Julia from the perspective of a pythonista

I doubt that anyone is trying to impress here. One reason for the verbosity of the documentation is that historically it was both a “tutorial” and a technical documentation and has been a strange mixture ever since. Maybe we should split these two variants at some point. One readable, verbose “getting started tutorial” and one technical documentation.

23 Likes

Yes, it will be great.

1 Like

Hey @dariush-bahrami ,

welcome to the community and thanks for your feedback. It’s very much appreciated.
I’m wondering whether you always execute a file directly in VS-code or the command line. I think the more standard way (after using Julia for quite some time) is to open the REPL and then use include to execute the file or include and track it using https://github.com/timholy/Revise.jl
This is by no means a critique of your current way of doing things more a critique to us who don’t publicly show others our workflow :wink:

Regarding some of your other points:
I agree that the number of packages isn’t that big yet and there are still quite a lot of packages missing whereas for others there are quite some which are unmaintained and overlapping. I do think that the PyCall package can be helpful as one can write stuff that is using multiple dispatch and speed on some additional code outside of a package in Julia and can use the size of the Python community to ones advantage in combining their two strength.
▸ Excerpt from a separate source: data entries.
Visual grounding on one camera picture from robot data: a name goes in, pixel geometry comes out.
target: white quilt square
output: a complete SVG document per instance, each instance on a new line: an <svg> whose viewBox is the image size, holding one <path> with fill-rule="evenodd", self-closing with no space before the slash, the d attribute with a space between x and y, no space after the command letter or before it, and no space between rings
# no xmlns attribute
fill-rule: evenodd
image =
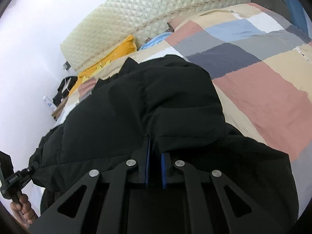
<svg viewBox="0 0 312 234"><path fill-rule="evenodd" d="M167 55L167 54L175 54L175 55L177 55L177 56L180 56L180 57L184 58L183 55L180 54L180 53L179 53L177 50L175 50L173 47L167 47L166 49L164 49L164 50L162 50L162 51L160 51L160 52L158 52L158 53L156 53L156 54L153 54L153 55L151 55L150 57L144 59L144 60L141 61L140 63L145 62L145 61L149 61L149 60L152 60L152 59L164 57L164 56Z"/></svg>
<svg viewBox="0 0 312 234"><path fill-rule="evenodd" d="M247 20L252 23L255 27L257 27L260 31L269 33L273 31L283 30L284 28L276 22L271 16L268 14L261 12L257 15L254 15Z"/></svg>

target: white cable
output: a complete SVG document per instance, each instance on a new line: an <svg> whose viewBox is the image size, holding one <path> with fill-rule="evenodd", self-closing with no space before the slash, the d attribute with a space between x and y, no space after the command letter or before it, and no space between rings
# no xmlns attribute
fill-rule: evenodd
<svg viewBox="0 0 312 234"><path fill-rule="evenodd" d="M64 75L64 80L65 80L65 87L66 87L66 89L68 90L68 91L70 91L68 88L67 88L67 84L66 84L66 76L65 76L65 74L64 74L64 71L63 71L63 75Z"/></svg>

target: hand
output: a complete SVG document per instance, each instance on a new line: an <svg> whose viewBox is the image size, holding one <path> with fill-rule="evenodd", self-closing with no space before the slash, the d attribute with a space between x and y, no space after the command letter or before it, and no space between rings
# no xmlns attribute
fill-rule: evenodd
<svg viewBox="0 0 312 234"><path fill-rule="evenodd" d="M32 209L32 205L29 202L27 195L22 194L19 200L22 206L18 203L11 202L10 207L17 221L21 225L27 227L18 211L21 210L22 214L24 215L24 218L27 220L29 224L33 224L33 222L38 218L38 216L35 213L35 211Z"/></svg>

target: blue fabric
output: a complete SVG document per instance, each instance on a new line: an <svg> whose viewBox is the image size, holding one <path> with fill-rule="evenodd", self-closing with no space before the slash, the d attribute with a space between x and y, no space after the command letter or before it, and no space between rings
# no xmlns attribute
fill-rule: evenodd
<svg viewBox="0 0 312 234"><path fill-rule="evenodd" d="M147 42L143 46L141 46L139 51L143 50L143 49L147 49L147 48L152 47L152 46L155 46L156 44L162 42L165 38L167 38L171 34L172 34L172 32L164 32L164 33L156 36L155 38L153 38L152 40L150 40L149 42Z"/></svg>
<svg viewBox="0 0 312 234"><path fill-rule="evenodd" d="M163 181L163 189L167 188L167 181L166 181L166 165L165 165L165 157L163 153L161 154L161 178Z"/></svg>
<svg viewBox="0 0 312 234"><path fill-rule="evenodd" d="M149 184L149 151L151 146L151 139L149 139L149 145L147 147L146 165L145 165L145 185Z"/></svg>
<svg viewBox="0 0 312 234"><path fill-rule="evenodd" d="M236 40L247 39L253 35L266 34L260 31L247 19L233 20L230 22L221 23L205 29L211 36L231 42Z"/></svg>
<svg viewBox="0 0 312 234"><path fill-rule="evenodd" d="M307 21L301 3L298 0L286 0L286 5L291 13L291 23L308 35Z"/></svg>

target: yellow cloth
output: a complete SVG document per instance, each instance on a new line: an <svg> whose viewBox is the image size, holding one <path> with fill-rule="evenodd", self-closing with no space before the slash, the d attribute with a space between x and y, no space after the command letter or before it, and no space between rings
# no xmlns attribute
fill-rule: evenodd
<svg viewBox="0 0 312 234"><path fill-rule="evenodd" d="M127 54L131 54L137 51L137 47L135 45L135 37L129 35L119 46L117 46L112 52L110 52L107 56L105 56L102 60L98 61L96 64L88 67L84 71L78 74L78 80L71 88L69 92L69 96L85 81L87 81L90 77L97 74L105 65L109 64L111 61L116 60L120 57L123 57Z"/></svg>

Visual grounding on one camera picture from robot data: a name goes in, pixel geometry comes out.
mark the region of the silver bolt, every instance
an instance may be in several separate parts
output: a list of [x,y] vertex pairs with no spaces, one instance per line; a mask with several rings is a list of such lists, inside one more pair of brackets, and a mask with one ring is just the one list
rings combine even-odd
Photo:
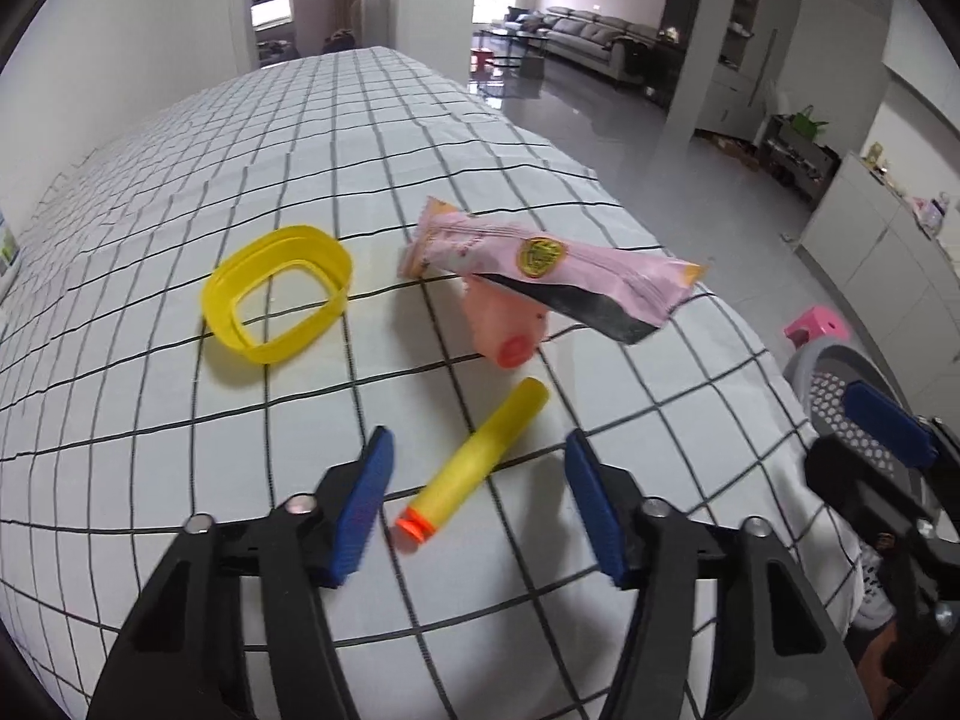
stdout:
[[313,495],[301,493],[288,498],[283,507],[290,514],[310,514],[317,507],[317,499]]
[[184,522],[184,531],[187,533],[206,533],[213,527],[213,517],[209,514],[194,514]]
[[950,635],[957,627],[957,618],[953,609],[947,604],[939,603],[933,608],[933,619],[937,621],[937,626],[945,634]]
[[647,498],[640,509],[647,517],[670,517],[670,504],[662,498]]
[[928,519],[918,519],[917,520],[917,532],[924,538],[936,538],[937,530],[933,527],[933,523]]
[[743,521],[743,530],[750,533],[751,536],[757,536],[758,538],[767,538],[767,536],[770,536],[770,533],[774,532],[774,529],[770,527],[770,523],[763,517],[747,517]]

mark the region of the red stool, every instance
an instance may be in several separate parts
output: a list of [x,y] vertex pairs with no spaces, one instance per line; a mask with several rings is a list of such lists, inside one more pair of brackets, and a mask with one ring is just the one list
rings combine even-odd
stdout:
[[790,338],[793,346],[799,349],[820,336],[834,336],[841,341],[849,341],[850,330],[833,309],[813,306],[803,312],[793,324],[784,327],[784,336]]
[[486,73],[487,63],[493,59],[493,49],[470,49],[477,63],[477,73]]

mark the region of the yellow foam dart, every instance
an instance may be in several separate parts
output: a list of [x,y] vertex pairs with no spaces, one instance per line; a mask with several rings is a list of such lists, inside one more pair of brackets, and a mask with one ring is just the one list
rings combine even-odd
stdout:
[[[237,304],[251,290],[288,268],[313,275],[328,292],[328,301],[280,336],[265,343],[255,341],[237,317]],[[203,285],[200,307],[220,343],[251,362],[270,365],[293,357],[339,319],[347,309],[352,274],[347,250],[323,230],[306,224],[282,227],[224,260]]]
[[550,392],[536,379],[524,379],[515,386],[397,517],[397,527],[419,543],[433,536],[493,471],[549,398]]

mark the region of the yellow circular logo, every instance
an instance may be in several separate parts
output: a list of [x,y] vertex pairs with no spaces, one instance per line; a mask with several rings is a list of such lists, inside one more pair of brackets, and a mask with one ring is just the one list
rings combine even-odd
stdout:
[[566,246],[552,238],[528,238],[517,253],[517,267],[530,278],[541,278],[560,263]]

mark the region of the sofa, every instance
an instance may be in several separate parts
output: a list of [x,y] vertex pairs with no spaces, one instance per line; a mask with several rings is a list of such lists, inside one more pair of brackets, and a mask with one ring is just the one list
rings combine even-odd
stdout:
[[613,16],[589,10],[549,7],[544,12],[524,13],[506,20],[503,28],[536,31],[549,36],[546,50],[620,82],[640,83],[639,74],[627,71],[630,42],[650,45],[656,40],[656,28],[645,23],[629,23]]

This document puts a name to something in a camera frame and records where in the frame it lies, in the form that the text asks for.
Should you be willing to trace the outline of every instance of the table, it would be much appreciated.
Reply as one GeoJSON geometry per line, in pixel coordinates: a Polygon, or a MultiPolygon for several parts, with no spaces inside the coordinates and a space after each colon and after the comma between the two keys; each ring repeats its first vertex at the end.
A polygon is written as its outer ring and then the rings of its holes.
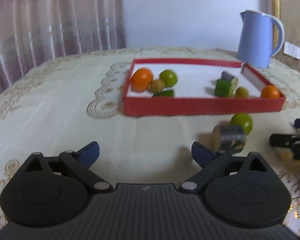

Hope you’re giving Julia another chance :slight_smile:

4 Likes

Is that by typing the command directly in the REPL?
I find that execution of code from the editor using Alt+Enter (“Execute Code and Move”) or Shift+Enter (“Execute Code Cell and Move”) remains unresponsive for quite a while after the REPL is already up and responding.

I am currently using the REPL or Jupyter environment to learn Julia. But these environments are not suitable for writing modular code and packages.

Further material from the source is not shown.